# [YOUR GOAL]
Beginning with the first line of the entries below, quote each line until you reach and include the line with "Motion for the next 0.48".

# [DATA FOR PROCESSING]
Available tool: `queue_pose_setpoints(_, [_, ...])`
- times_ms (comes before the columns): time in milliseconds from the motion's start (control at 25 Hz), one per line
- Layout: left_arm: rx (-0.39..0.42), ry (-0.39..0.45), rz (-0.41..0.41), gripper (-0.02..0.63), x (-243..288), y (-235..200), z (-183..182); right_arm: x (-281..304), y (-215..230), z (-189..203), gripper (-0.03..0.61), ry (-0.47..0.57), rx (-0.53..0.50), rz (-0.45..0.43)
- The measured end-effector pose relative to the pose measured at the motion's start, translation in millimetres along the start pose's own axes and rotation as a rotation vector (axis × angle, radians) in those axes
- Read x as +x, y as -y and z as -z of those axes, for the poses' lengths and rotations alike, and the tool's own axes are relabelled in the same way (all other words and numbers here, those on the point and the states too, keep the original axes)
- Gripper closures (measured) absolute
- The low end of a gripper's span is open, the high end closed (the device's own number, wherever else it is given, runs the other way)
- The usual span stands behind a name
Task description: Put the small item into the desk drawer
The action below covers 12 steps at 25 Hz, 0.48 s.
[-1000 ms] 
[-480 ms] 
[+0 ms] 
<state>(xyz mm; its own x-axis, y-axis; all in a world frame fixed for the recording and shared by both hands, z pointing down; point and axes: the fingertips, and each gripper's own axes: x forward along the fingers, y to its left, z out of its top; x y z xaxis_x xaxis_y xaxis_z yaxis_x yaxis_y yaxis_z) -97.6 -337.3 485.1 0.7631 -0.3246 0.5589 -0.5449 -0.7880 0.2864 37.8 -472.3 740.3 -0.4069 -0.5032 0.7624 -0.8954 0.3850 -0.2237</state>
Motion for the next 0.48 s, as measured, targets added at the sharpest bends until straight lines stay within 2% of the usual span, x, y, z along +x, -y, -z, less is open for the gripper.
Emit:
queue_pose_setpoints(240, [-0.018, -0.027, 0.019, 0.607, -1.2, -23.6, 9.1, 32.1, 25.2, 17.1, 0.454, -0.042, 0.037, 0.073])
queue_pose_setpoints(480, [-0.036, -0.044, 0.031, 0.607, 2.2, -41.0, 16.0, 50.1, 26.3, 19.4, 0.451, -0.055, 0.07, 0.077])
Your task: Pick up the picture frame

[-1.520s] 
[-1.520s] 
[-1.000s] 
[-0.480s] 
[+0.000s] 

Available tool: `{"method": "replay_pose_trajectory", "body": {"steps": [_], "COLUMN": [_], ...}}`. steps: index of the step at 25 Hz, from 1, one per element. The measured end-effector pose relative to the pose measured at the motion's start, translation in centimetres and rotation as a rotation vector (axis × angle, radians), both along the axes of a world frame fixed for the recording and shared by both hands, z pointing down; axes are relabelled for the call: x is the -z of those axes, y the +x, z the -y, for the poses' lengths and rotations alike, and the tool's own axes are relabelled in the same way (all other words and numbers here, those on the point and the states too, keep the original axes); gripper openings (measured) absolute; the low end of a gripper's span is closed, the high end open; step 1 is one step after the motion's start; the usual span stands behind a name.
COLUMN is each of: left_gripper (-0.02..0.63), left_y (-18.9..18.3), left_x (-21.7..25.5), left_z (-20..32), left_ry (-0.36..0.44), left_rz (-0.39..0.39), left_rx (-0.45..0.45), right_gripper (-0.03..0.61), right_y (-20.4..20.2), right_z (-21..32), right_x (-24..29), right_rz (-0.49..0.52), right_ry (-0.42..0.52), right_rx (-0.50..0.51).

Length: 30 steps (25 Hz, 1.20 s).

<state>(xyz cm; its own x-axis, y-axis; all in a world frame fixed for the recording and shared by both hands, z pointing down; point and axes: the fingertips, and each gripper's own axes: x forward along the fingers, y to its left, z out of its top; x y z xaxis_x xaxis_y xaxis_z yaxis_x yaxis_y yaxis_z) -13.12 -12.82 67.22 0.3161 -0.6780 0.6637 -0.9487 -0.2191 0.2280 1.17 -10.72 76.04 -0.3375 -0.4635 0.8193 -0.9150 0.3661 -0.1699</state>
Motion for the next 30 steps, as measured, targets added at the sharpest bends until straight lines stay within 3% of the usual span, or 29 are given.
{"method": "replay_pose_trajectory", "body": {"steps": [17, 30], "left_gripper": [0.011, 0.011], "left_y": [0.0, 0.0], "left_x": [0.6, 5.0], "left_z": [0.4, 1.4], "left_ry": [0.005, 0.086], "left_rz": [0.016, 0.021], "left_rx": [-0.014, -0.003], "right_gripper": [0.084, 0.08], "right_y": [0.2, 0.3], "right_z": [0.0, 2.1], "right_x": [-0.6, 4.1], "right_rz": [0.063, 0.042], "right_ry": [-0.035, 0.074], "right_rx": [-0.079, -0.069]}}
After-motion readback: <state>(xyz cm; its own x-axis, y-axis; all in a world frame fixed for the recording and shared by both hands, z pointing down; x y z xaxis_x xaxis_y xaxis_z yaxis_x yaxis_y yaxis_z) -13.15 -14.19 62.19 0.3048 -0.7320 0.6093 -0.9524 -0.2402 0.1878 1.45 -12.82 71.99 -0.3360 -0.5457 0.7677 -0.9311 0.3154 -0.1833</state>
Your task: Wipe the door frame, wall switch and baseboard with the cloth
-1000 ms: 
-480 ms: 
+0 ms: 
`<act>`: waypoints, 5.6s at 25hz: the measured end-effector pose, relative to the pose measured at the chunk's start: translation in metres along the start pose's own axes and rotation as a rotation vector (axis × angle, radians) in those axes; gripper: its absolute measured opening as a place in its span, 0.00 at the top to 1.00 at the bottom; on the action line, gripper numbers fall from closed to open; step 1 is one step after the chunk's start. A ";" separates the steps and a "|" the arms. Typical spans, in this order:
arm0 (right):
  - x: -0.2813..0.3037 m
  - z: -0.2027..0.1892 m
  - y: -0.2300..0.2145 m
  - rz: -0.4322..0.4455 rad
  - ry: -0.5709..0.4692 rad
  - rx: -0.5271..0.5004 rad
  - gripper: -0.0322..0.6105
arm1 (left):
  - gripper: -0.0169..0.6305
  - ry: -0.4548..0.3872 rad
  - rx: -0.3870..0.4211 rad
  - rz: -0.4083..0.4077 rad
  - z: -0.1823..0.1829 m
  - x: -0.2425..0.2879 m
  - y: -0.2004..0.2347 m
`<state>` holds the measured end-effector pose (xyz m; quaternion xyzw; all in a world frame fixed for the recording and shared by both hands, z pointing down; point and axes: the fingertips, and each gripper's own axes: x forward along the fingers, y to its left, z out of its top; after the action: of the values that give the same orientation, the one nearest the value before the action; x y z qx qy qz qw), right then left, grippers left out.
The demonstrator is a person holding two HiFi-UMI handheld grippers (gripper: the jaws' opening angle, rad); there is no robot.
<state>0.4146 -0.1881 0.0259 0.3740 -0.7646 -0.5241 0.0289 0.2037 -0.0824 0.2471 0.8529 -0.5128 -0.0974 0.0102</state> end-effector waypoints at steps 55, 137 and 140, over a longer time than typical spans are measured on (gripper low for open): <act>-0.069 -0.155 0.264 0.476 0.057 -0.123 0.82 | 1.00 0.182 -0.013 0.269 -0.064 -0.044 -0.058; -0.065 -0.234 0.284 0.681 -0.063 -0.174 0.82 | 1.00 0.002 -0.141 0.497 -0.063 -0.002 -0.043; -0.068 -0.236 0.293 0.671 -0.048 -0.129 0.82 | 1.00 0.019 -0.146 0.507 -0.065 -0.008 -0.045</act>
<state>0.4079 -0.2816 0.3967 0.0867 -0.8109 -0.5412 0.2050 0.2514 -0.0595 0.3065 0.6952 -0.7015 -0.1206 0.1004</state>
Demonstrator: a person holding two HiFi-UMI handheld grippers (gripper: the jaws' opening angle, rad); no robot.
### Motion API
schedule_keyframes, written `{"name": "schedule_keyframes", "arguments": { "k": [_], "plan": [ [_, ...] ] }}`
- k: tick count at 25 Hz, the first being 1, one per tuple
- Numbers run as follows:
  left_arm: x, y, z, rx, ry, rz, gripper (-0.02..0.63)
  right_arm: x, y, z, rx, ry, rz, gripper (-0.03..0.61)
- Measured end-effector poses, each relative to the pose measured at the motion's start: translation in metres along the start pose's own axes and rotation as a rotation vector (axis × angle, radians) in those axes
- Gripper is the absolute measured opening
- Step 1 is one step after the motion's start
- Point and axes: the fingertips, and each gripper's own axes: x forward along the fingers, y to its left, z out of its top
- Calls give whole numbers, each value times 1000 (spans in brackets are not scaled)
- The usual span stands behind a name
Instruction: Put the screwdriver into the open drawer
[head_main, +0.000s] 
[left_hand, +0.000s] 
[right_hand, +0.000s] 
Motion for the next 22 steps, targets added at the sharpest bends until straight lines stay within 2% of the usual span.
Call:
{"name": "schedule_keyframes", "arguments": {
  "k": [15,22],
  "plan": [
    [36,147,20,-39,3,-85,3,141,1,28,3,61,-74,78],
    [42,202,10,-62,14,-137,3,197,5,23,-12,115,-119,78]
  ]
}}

# [PROBLEM SOLUTION]
Available tool: `queue_pose_setpoints(_, [_, ...])`
- times_ms (comes before the columns): time in milliseconds from the motion's start (control at 25 Hz), one per line
- Layout: left_arm: rx (-0.39..0.42), ry (-0.39..0.45), rz (-0.41..0.41), gripper (-0.02..0.63), x (-243..288), y (-235..200), z (-183..182); right_arm: x (-281..304), y (-215..230), z (-189..203), gripper (-0.03..0.61), ry (-0.47..0.57), rx (-0.53..0.50), rz (-0.45..0.43)
- The measured end-effector pose relative to the pose measured at the motion's start, translation in millimetres along the start pose's own axes and rotation as a rotation vector (axis × angle, radians) in those axes
- Read x as +x, y as -y and z as -z of those axes, for the poses' lengths and rotations alike, and the tool's own axes are relabelled in the same way (all other words and numbers here, those on the point and the states too, keep the original axes)
- Gripper closures (measured) absolute
- The low end of a gripper's span is open, the high end closed (the device's own number, wherever else it is given, runs the other way)
- The usual span stands behind a name
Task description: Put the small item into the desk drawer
The action below covers 12 steps at 25 Hz, 0.48 s.
[-1000 ms] 
[-480 ms] 
[+0 ms] 
<state>(xyz mm; its own x-axis, y-axis; all in a world frame fixed for the recording and shared by both hands, z pointing down; point and axes: the fingertips, and each gripper's own axes: x forward along the fingers, y to its left, z out of its top; x y z xaxis_x xaxis_y xaxis_z yaxis_x yaxis_y yaxis_z) -97.6 -337.3 485.1 0.7631 -0.3246 0.5589 -0.5449 -0.7880 0.2864 37.8 -472.3 740.3 -0.4069 -0.5032 0.7624 -0.8954 0.3850 -0.2237</state>
Motion for the next 0.48 s, as measured, targets added at the sharpest bends until straight lines stay within 2% of the usual span, x, y, z along +x, -y, -z, less is open for the gripper.

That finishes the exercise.